> Requirement
If a line in the data has the string "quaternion", please show it.

> Data shown
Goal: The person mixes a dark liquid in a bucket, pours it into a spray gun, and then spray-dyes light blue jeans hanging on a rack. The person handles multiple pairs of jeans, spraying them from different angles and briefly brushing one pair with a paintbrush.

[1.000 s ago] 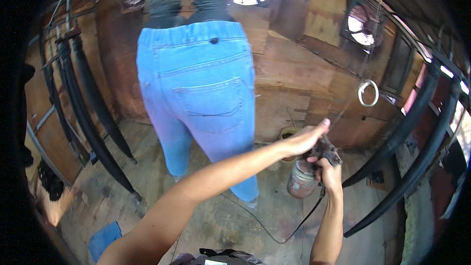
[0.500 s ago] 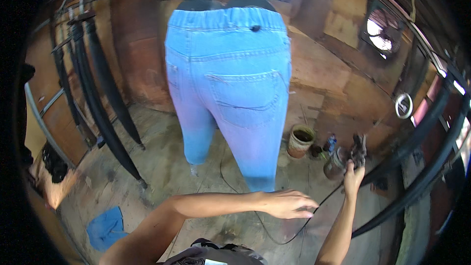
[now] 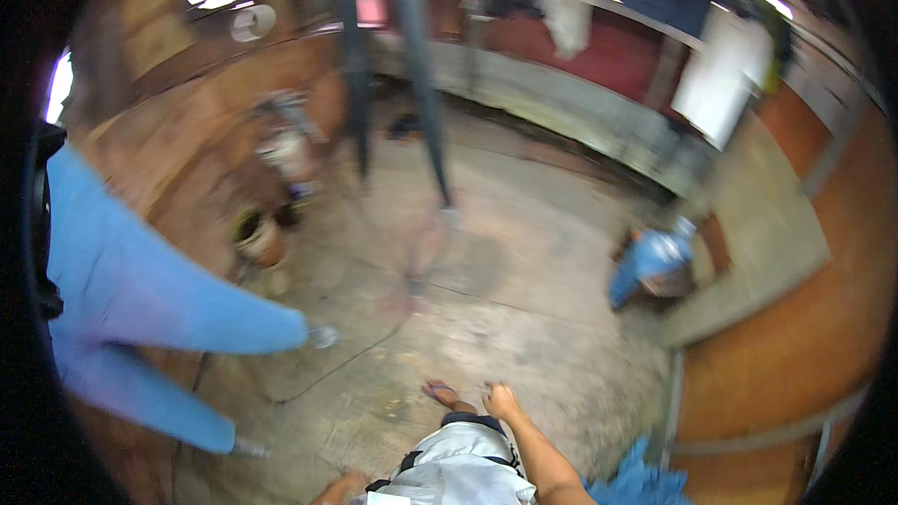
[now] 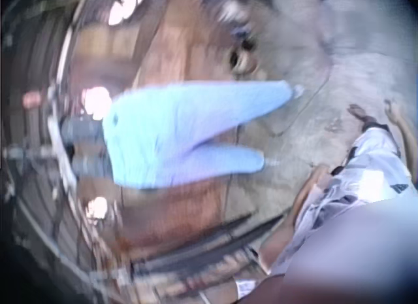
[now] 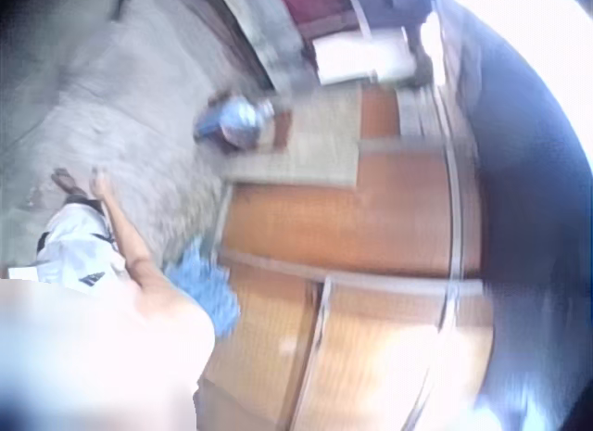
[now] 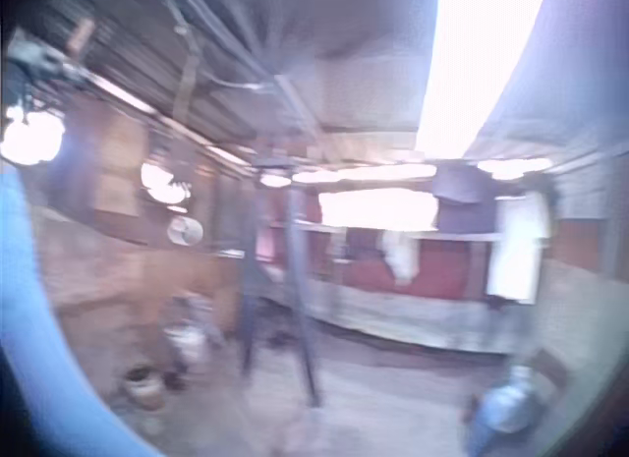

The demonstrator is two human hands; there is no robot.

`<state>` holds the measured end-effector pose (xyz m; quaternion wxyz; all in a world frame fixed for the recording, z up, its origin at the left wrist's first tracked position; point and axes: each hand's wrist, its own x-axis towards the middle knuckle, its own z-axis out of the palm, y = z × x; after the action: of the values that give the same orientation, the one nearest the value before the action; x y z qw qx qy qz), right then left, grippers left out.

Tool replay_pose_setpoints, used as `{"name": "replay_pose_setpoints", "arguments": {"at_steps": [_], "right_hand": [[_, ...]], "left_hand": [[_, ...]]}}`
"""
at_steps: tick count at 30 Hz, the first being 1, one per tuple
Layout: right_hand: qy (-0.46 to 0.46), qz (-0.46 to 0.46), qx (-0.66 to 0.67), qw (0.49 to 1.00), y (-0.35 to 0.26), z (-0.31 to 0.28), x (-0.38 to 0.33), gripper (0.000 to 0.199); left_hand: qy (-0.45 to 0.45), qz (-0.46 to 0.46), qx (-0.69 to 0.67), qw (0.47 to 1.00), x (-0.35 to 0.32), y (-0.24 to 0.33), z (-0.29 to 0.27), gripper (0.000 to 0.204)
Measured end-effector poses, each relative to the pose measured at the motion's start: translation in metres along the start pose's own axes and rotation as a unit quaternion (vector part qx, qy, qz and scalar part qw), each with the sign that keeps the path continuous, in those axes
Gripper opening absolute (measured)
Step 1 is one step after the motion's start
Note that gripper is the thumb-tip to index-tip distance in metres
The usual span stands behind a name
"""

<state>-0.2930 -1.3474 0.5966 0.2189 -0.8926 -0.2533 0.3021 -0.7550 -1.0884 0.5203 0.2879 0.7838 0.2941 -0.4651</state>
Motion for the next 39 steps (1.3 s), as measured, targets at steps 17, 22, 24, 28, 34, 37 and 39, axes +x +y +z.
{"name": "replay_pose_setpoints", "arguments": {"at_steps": [17, 22, 24, 28, 34, 37, 39], "right_hand": [[0.411, 0.484, 0.185, 0.75, 0.298, -0.029, -0.545, 0.045], [0.554, 0.515, 0.049, 0.652, 0.386, -0.158, -0.692, 0.036], [0.584, 0.549, -0.01, 0.598, 0.424, -0.218, -0.753, 0.037], [0.59, 0.617, -0.097, 0.511, 0.511, -0.321, -0.856, 0.045], [0.571, 0.577, -0.227, 0.538, 0.63, -0.381, -0.936, 0.049], [0.445, 0.662, -0.17, 0.578, 0.675, -0.39, -0.954, 0.041], [0.482, 0.586, -0.264, 0.596, 0.692, -0.384, -0.962, 0.023]], "left_hand": [[0.114, 0.099, -0.034, 0.988, 0.124, 0.204, -0.147, 0.026], [0.155, 0.193, -0.277, 0.928, 0.124, 0.331, -0.201, 0.019], [0.163, 0.208, -0.263, 0.928, 0.112, 0.365, -0.179, 0.019], [0.104, 0.189, -0.186, 0.959, 0.094, 0.397, -0.088, 0.021], [-0.034, 0.006, -0.147, 0.989, 0.052, 0.357, 0.036, 0.034], [-0.039, -0.017, -0.186, 0.982, 0.028, 0.329, 0.077, 0.035], [0.002, -0.035, -0.193, 0.981, 0.014, 0.306, 0.097, 0.033]]}}
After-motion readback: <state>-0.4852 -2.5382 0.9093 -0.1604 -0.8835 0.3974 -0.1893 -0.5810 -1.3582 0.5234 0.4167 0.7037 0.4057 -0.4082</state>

> Output for this exercise
`<state>` holds the measured end-effector pose (xyz m; quaternion wxyz; all in a world frame fixed for the recording, z up, its origin at the left wrist's first tracked position; point and axes: each hand's wrist, its own x-axis towards the middle knuckle, its own z-axis out of the palm, y = z × x; after the action: of the values that give the same orientation, the one nearest the value before the action; x y z qw qx qy qz), right then left, grippers left out.
Measured end-effector poses, each relative to the pose measured at the motion's start: translation in metres along the start pose's own axes and rotation as a unit quaternion (vector part qx, qy, qz and scalar part qw), each with the sign that keeps the path continuous, in those axes

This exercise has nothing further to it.